(Dataset items)
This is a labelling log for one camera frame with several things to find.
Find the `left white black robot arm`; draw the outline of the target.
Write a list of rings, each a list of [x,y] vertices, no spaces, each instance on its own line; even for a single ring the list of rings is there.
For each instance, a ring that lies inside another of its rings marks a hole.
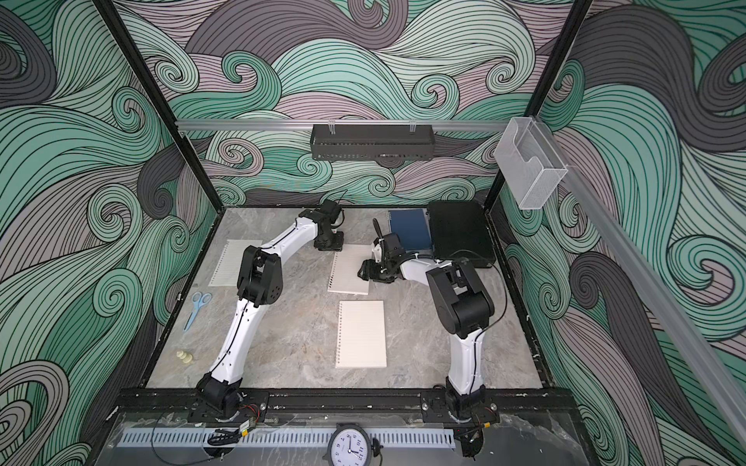
[[[321,252],[340,252],[344,233],[338,230],[337,220],[343,215],[337,203],[326,201],[316,209],[303,210],[291,226],[267,243],[244,250],[231,325],[215,361],[196,386],[221,421],[234,419],[240,411],[248,352],[263,316],[281,297],[285,263],[309,242]]]

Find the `torn lined notebook page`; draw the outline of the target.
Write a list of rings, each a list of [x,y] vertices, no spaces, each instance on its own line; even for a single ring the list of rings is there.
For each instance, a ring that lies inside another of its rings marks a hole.
[[[249,246],[259,247],[260,240],[228,240],[223,247],[210,287],[237,287],[243,254]]]

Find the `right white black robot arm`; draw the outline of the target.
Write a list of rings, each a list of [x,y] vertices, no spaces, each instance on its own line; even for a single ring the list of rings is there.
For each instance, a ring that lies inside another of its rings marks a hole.
[[[429,288],[439,322],[450,335],[446,404],[454,419],[466,421],[486,400],[483,340],[495,315],[493,299],[473,264],[465,258],[437,260],[415,252],[375,254],[363,260],[357,276],[376,283],[402,279]]]

Work required — Wherever a line in the entries above holds "white", copy that line.

Solution to this task —
Find the `left white black robot arm`; draw the outline of the target.
Find the `right white black robot arm`; draw the outline of the target.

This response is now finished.